Copy the data exactly as it appears, and do not include any pictures.

> _INFORMATION SHOWN_
--------

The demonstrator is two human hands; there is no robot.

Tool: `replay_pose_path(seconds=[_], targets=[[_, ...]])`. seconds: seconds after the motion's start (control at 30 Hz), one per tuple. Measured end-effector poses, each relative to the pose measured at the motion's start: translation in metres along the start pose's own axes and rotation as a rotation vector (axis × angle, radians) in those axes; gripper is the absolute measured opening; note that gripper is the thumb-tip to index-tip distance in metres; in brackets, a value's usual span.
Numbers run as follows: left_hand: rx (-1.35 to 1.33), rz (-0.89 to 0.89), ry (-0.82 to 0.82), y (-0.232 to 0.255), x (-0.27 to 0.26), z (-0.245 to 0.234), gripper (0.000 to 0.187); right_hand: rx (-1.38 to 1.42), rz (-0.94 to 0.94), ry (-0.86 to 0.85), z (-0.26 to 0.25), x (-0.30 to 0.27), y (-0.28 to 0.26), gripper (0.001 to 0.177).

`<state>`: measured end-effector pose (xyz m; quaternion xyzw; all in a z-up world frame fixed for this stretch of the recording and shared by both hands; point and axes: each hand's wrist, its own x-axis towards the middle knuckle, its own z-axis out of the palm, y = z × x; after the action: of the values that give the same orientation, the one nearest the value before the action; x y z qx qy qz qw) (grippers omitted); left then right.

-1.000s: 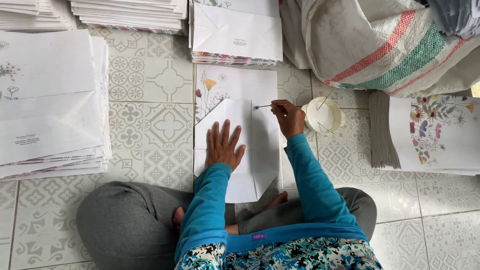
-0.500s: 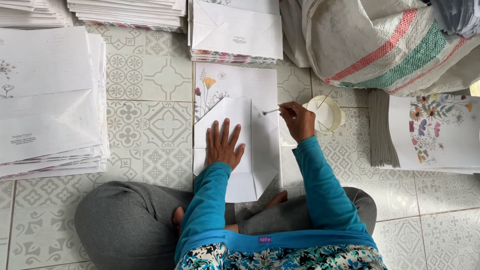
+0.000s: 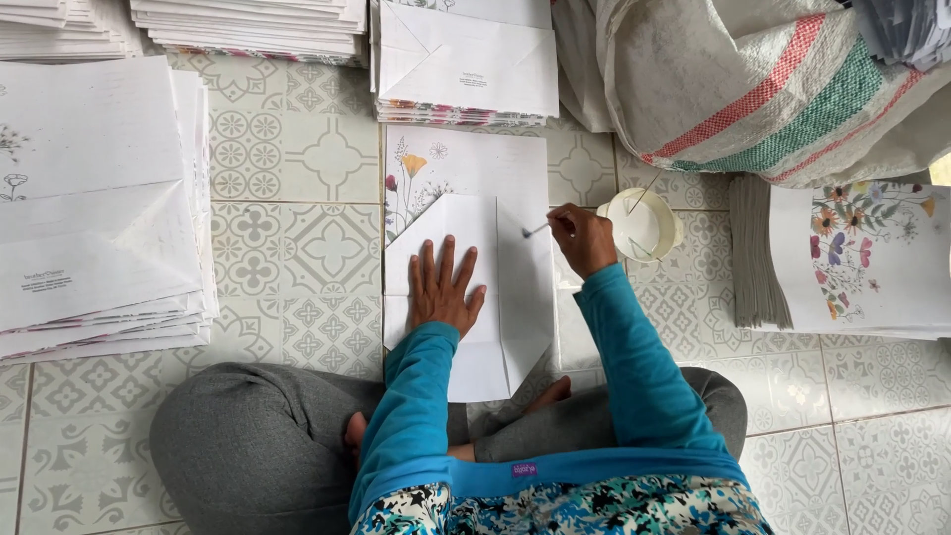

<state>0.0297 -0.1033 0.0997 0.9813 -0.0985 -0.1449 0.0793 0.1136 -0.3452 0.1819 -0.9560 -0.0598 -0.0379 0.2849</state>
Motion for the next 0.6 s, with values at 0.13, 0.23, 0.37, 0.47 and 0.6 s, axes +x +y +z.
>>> replay_pose_path(seconds=[0.13,0.23,0.37,0.47,0.6], targets=[[0.016,-0.001,-0.030,0.002,-0.001,-0.006,0.066,-0.065,0.049,-0.047,-0.014,-0.012,0.021,0.011],[0.028,-0.005,-0.030,0.001,-0.002,-0.006,0.066,-0.061,0.042,-0.062,-0.009,-0.006,0.020,0.011],[0.011,-0.003,-0.030,0.001,-0.001,-0.007,0.066,0.007,-0.016,-0.031,0.013,0.021,0.003,0.012],[0.012,-0.001,-0.019,0.000,-0.002,-0.004,0.066,0.056,-0.030,-0.009,0.025,0.038,-0.013,0.012],[0.021,-0.004,0.011,0.000,-0.001,-0.003,0.065,0.066,-0.057,0.014,0.032,0.052,-0.020,0.012]])
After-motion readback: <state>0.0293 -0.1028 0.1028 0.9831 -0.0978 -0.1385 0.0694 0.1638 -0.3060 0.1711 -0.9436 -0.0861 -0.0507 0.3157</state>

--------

> _OUTPUT OF THE EXERCISE_
The demonstrator is two human hands; there is no robot.

Tool: `replay_pose_path(seconds=[_], targets=[[_, ...]])`. seconds: seconds after the motion's start (control at 30 Hz), one per tuple. Measured end-effector poses, each relative to the pose measured at the motion's start: translation in metres along the start pose's own axes and rotation as a rotation vector (axis × angle, radians) in those axes; gripper is the absolute measured opening; note that gripper is the thumb-tip to index-tip distance in metres; in brackets, a value's usual span.
Numbers run as follows: left_hand: rx (-1.35 to 1.33), rz (-0.89 to 0.89), ry (-0.82 to 0.82), y (-0.232 to 0.255), x (-0.27 to 0.26), z (-0.245 to 0.234), gripper (0.000 to 0.187); right_hand: rx (-1.38 to 1.42), rz (-0.94 to 0.94), ry (-0.86 to 0.85), z (-0.26 to 0.25), x (-0.30 to 0.27), y (-0.28 to 0.26), gripper (0.001 to 0.177).

`<state>`: measured end-effector pose (xyz m; quaternion xyzw; all in a z-up world frame fixed for this stretch of the recording and shared by both hands; point and axes: each hand's wrist, its own x-axis towards the middle knuckle, its own z-axis out of the palm, y = z × x; after the action: of the values that give the same orientation, the one nearest the value before the action; x y z qx qy qz qw) (grippers omitted); left then right.

-1.000s: 
-0.500s: 
+0.000s: 

<state>0.0297 -0.1033 0.0997 0.9813 -0.0985 -0.1449 0.0793 0.1136 -0.3452 0.1819 -0.9560 -0.0598 -0.0379 0.2849</state>
Motion for the next 0.6 s, with values at 0.13, 0.23, 0.37, 0.47 and 0.6 s, axes +x +y +z.
>>> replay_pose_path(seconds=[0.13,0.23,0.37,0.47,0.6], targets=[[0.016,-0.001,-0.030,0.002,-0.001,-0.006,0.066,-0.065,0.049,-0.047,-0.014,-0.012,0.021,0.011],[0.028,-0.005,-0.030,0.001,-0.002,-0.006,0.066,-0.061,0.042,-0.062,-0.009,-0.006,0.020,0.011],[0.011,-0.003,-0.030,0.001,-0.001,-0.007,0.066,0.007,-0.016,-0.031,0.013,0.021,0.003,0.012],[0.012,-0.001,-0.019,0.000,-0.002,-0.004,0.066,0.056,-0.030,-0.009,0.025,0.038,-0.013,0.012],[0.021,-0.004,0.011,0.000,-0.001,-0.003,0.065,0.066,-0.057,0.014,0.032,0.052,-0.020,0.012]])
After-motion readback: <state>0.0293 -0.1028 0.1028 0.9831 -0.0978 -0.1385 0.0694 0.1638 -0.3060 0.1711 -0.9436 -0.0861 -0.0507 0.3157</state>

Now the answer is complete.